And do you know, this is just what he did do, too.
Chapter 58
I put Warm into the ground in the morning, with no help from Charlie, though he was once again petulantly present for the burial itself. Warm’s lone bag was filled with his diaries and papers and I searched through these for the formula’s recipe but could not understand hardly any of what he had written down, this owing less to my ignorance of science and chemistry than to his penmanship, which was atrocious. Finally I gave up and rested the books atop his chest before filling him over with sand and earth. I made no speech this time, and decided I would not mark either one of the side-by-side graves, which I have since wished I had done, illustrating some connection between them as loyal friends, and also mentioning their accomplishments on the river. But I was feeling melancholic and obscurely hexed or obstructed and wanted badly to move on; and so the moment the grave was filled, Charlie and I mounted our horses and left, with the tent standing and fire still smoking. Looking back at the camp I thought, I will never be a leader of men, and neither do I want to be one, and neither do I want to be led. I thought: I want to lead only myself. So that they would not starve to death I had untied Warm’s horse and the donkeys. The horse did not move but the donkeys followed after us. I fired a shot over their heads to scatter them and they ran downriver. They were naked, without any sign of ownership on them, and their stumpy legs swiveled back and forth so quickly and efficiently it did not look real to me.
We took a northwesterly route and arrived in Mayfield three days later. During all this time of riding, Charlie and I had little to say to each other, though when we spoke we were civil and not unfriendly about it. I believe he was wondering whom he might be for the rest of his life; and in a way I was wondering the same thing about myself. Reflecting on the last few days I had passed I told myself, If this was indeed my last bit of work, it is just as well to bow out in so dramatic a fashion. I decided I would pay my mother a visit just as soon as I was able, if she was in fact still alive; and I had many invented, conciliatory conversations with her, each of these ending with when she reached her crooked arm over my neck, kissing me above the line of my beard beneath the eye. The thought of this made me tranquil, and the ride to Mayfield, despite our recent hardships, was as pleasant as could be expected. At what was roughly the halfway point I said to Charlie, ‘Your left hand is still faster than most men’s right.’
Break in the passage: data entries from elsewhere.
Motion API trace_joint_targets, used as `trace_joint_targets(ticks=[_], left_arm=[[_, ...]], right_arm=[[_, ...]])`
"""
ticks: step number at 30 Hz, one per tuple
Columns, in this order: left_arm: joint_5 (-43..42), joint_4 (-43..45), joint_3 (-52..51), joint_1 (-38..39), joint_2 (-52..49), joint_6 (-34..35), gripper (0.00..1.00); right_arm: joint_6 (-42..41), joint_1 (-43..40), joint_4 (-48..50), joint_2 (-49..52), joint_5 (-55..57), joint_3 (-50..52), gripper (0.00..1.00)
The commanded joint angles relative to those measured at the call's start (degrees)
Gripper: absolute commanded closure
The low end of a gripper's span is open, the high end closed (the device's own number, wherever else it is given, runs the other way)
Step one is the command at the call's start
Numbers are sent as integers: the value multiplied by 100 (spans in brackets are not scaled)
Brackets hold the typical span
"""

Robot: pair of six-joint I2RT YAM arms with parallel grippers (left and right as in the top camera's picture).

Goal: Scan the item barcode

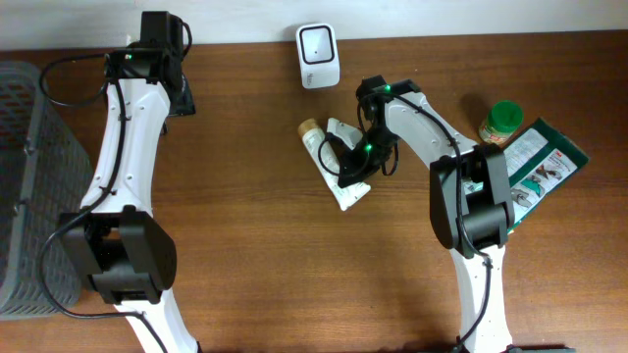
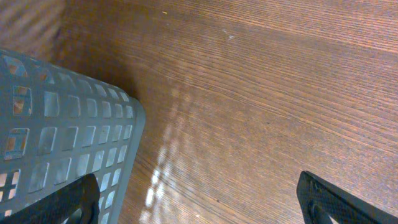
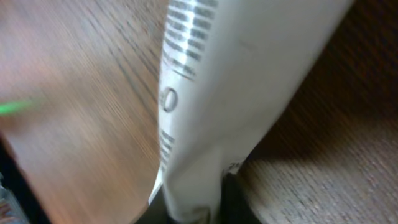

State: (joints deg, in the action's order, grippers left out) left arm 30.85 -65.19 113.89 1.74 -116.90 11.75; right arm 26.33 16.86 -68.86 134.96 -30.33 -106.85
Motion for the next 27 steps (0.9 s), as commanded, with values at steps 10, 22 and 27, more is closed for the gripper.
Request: trace_joint_targets(ticks=[10, 22, 27], left_arm=[[0, -4, 20, -4, 46, -7, 1], [0, -4, 20, -4, 46, -7, 1], [0, -4, 20, -4, 46, -7, 1]], right_arm=[[-2011, 11, 387, 57, -498, 57, 62], [-3259, 463, 1823, 313, -221, 59, 57], [-3368, 400, 1762, 310, -442, 55, 96]])
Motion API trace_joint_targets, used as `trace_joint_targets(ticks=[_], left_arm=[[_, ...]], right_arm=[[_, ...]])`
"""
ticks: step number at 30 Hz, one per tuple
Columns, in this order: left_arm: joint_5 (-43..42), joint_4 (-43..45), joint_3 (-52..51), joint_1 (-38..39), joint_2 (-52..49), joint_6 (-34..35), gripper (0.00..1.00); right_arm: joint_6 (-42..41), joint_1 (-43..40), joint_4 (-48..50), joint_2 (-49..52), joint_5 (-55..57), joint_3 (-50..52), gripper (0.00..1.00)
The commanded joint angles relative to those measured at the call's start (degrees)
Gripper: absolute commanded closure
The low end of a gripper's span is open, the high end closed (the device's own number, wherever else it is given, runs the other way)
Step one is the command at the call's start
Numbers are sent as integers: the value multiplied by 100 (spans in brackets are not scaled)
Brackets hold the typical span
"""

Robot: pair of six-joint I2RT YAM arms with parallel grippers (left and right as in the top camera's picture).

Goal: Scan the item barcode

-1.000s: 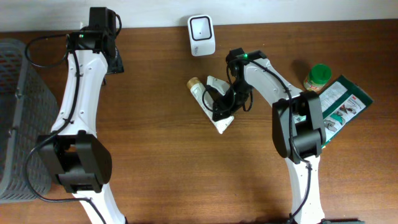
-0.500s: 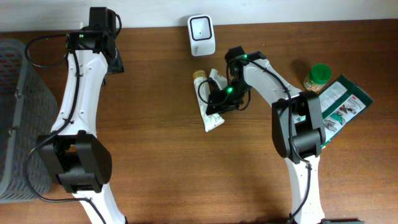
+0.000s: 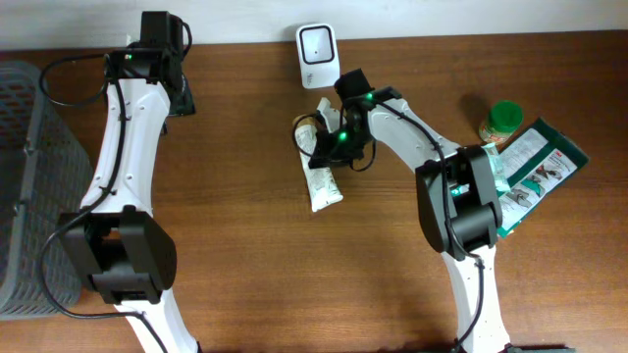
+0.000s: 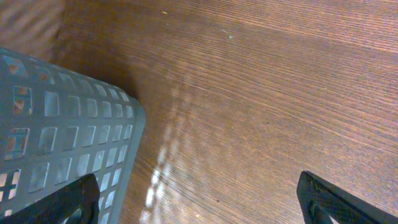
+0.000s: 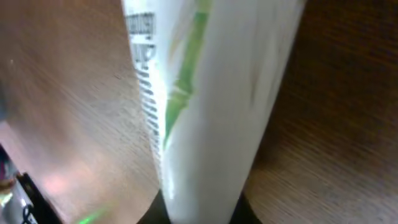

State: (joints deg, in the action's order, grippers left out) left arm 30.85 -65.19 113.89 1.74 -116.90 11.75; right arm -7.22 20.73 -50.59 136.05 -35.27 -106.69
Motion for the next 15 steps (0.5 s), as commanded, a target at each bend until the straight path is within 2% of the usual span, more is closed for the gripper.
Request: trace_joint_targets(ticks=[1, 4, 6, 8, 11, 13, 15], left_arm=[[0, -4, 20, -4, 46, -7, 1], [0, -4, 20, -4, 46, -7, 1], [0, -4, 20, -4, 46, -7, 1], [0, -4, 20, -4, 46, -7, 1], [0, -4, 20, -4, 46, -7, 1], [0, -4, 20, -4, 46, -7, 1], [0, -4, 20, -4, 46, -7, 1]], right_arm=[[205, 13, -197, 94, -55, 26, 96], [555, -37, -455, -750, -592, 24, 96], [1128, -214, -608, -1572, -1604, 24, 96], [1456, -498, -822, -2277, -2118, 24, 96], [2052, -999, -1043, -2822, -3609, 24, 96], [2050, -1394, -1040, -3018, -4398, 24, 96], [2041, -1593, -1097, -3049, -4627, 24, 96]])
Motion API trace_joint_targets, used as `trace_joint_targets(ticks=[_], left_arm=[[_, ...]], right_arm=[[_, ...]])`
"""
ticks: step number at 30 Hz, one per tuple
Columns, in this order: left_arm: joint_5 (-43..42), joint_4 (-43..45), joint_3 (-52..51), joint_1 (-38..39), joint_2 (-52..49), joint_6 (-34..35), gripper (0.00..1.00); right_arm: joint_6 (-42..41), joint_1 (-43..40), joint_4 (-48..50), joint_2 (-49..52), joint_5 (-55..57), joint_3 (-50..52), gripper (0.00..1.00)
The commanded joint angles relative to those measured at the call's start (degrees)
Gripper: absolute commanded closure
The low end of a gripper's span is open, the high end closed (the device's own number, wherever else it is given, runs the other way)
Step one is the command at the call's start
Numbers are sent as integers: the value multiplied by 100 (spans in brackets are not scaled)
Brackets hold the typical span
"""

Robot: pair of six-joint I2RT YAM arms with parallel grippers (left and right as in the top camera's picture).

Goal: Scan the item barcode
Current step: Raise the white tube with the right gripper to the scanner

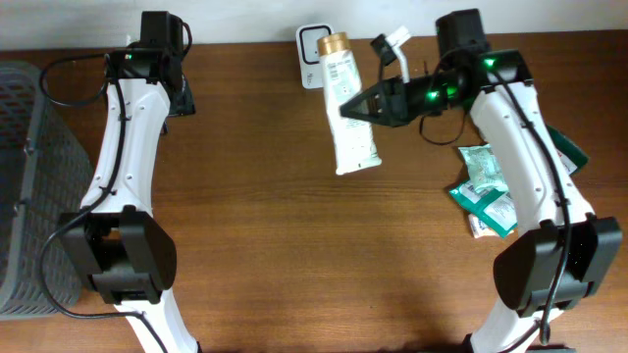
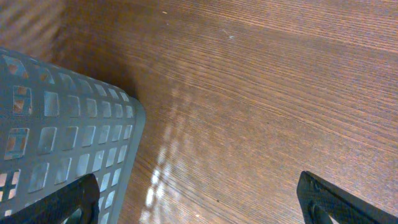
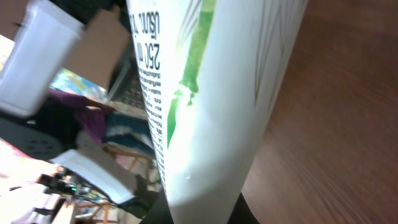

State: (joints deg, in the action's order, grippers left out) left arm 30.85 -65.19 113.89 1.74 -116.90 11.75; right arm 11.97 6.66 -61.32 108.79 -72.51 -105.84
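A white tube (image 1: 349, 118) with a gold cap and green leaf print hangs above the table, held by my right gripper (image 1: 359, 108), which is shut on its middle. Its cap end overlaps the white barcode scanner (image 1: 308, 41) at the table's back edge. In the right wrist view the tube (image 3: 211, 93) fills the frame, printed text on its left side, and the gripper (image 3: 199, 216) clamps its lower part. My left gripper (image 2: 199, 205) is open over bare wood at the back left, far from the tube.
A grey mesh basket (image 1: 27, 186) stands at the left edge, its corner (image 2: 56, 124) showing in the left wrist view. Green sachets (image 1: 486, 188) and a dark green packet (image 1: 567, 149) lie on the right, under the right arm.
My right gripper has moved up and to the right with the tube, which now hangs high with its cap over the scanner. The left arm has not moved.
The tube lay on the table below the scanner with my right gripper open around it. Then the gripper was shut on it. Then the tube was held low, closer to the scanner, and now it is raised in front of it.
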Motion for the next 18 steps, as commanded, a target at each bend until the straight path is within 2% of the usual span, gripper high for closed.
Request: trace_joint_targets(ticks=[1, 12, 13, 14, 18], left_arm=[[0, -4, 20, -4, 46, -7, 1], [0, -4, 20, -4, 46, -7, 1], [0, -4, 20, -4, 46, -7, 1], [0, -4, 20, -4, 46, -7, 1], [0, -4, 20, -4, 46, -7, 1]], right_arm=[[114, -227, -76, -323, -890, -61, 96], [-68, -205, -229, -323, 278, -61, 96], [-525, -155, -101, -323, 859, -63, 96], [-638, -90, -72, -323, 1349, -92, 96], [-756, 828, 686, -234, 5171, -116, 96]])
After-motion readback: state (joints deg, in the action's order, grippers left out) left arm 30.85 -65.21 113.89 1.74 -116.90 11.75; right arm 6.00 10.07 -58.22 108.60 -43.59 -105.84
‘Most isn’t all,’ he answered, and we returned to silence.
My thoughts about the Indians stealing the gold were complicated. It seemed appropriate in some way that we should not have it—had I not felt a sense of remorse when I hefted that bucket? But I doubt I would have been able to pontificate with such detachment if there was not the pile of gold waiting for us under the stove in Mayfield, a sum that represented for me the realization of all I wanted to be changed in my life. So when I smelt smoke on the wind a mile or two outside of town, I was inhabited by the most powerful type of dread and apprehension. In the time it took Charlie and I to get to the hotel, my feelings pushed past worry and on to anger, which gave way to miserable acceptance. The hotel was burned to the ground, as were the surrounding buildings; in the rubble I spied the potbellied stove, and it was toppled. I stepped through the ash and blackened timber, knowing our treasure was gone, and when I found it to be unrectifiably so I turned back to Charlie, sitting with hunched shoulders on Nimble in the middle of the sun-blanched road. ‘Nothing,’ I called.
‘Drink,’ he called back, which was just as sane and thoughtful a reply as I had ever heard him speak. But with the hotel gone there was nowhere to get a drink, or nowhere to sit and become drunk, and we were forced to buy a bottle of brandy from the chemist’s and to empty this in the road like common rascals.
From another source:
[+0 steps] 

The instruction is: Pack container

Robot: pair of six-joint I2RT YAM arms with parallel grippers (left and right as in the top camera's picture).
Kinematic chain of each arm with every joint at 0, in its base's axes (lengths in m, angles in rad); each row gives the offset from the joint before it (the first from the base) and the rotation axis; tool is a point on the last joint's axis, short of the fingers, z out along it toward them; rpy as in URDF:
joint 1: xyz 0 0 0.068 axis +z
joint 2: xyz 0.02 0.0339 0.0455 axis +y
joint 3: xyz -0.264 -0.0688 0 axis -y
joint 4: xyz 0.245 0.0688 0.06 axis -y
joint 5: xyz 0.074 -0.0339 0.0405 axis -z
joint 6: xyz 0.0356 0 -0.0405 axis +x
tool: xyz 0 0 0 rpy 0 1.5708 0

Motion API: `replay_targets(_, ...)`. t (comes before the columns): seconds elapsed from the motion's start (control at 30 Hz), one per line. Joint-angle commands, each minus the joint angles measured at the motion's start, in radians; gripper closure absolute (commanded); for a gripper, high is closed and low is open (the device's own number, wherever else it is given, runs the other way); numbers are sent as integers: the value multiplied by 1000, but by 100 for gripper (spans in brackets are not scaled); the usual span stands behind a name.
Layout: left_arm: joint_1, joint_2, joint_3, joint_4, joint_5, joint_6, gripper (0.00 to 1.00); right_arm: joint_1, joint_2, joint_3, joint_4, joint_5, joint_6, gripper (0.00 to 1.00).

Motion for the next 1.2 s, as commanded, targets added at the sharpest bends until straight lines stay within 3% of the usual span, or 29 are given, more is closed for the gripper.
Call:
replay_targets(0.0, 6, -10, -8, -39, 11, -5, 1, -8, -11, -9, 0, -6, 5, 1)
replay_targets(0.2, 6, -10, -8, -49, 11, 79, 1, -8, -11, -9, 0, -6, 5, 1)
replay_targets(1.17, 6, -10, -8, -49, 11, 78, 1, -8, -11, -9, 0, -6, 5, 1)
We sat on the walkway across from the remains of the hotel and stared at it. The fire had gone out days before but smoke still rose up here and there in wriggling ghost-snakes. When the bottle was half gone, Charlie said, ‘Do you think Mayfield did it?’
‘Who else?’
‘He must not have left at all, but hidden himself away, waiting for us to go. I suppose he got the last laugh then.’ I admitted he had and Charlie said, ‘I wonder where your girl is.’
‘I had not thought of it.’ For an instant I was surprised by this, then not.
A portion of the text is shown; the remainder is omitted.